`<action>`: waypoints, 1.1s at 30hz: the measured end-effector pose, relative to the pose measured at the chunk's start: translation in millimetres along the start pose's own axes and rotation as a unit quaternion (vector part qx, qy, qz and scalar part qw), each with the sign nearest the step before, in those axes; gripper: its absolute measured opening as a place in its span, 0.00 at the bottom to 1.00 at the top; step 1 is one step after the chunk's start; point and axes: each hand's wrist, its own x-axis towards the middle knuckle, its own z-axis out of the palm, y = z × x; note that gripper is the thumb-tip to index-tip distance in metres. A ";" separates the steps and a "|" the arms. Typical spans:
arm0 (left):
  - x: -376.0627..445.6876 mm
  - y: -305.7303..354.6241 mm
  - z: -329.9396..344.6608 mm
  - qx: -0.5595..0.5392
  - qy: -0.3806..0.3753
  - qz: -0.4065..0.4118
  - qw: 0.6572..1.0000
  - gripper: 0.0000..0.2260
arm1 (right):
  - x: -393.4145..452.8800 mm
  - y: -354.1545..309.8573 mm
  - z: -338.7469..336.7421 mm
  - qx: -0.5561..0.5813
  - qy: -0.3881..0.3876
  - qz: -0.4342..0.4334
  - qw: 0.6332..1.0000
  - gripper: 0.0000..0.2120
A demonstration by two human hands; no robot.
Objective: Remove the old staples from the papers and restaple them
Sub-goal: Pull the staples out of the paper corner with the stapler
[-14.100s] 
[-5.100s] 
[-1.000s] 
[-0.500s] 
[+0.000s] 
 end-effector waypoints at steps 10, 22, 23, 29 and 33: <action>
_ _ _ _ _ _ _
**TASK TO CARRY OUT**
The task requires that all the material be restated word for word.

**SOLVED EXERCISE**
`<action>`: waypoints, 1.1s at 30hz: the measured end-effector pose, relative to the pose measured at the chunk's start: translation in millimetres along the start pose's own axes and rotation as a unit quaternion (vector part qx, qy, qz and scalar part qw), each with the sign nearest the step before, in those axes; gripper: its absolute measured opening as a place in its span, 0.00 at the bottom to 1.00 at the top; step 1 is one step after the chunk's start; point and axes: each hand's wrist, its own x-axis towards the middle knuckle, its own z-axis out of the palm, y = z × x; note that gripper is the thumb-tip to index-tip distance in metres. A ";" separates the steps and a "|" the arms. Typical spans:
arm0 (left):
  - x: -376.0627..445.6876 mm
  - y: -305.7303..354.6241 mm
  - z: -329.9396..344.6608 mm
  - qx: -0.5595..0.5392
  - qy: -0.3806..0.3753
  - qz: -0.4065..0.4118
  - qw: 0.6572..1.0000
  - gripper: 0.0000..0.2260
arm1 (right):
  - x: -393.4145..452.8800 mm
  - y: -354.1545..309.8573 mm
  - z: -338.7469..336.7421 mm
  - qx: -0.5561..0.5813
  - qy: -0.3881..0.3876
  - qz: -0.4342..0.4334
  - qw: 0.6332..1.0000
  - gripper: 0.0000..0.2120
A demonstration by two human hands; no robot.
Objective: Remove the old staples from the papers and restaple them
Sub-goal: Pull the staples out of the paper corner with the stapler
[-14.100s] 
[-5.100s] 
[-1.000s] 
[-0.500s] 
[+0.000s] 
 end-effector waypoints at steps 10, 22, 23, 29 and 33: <action>

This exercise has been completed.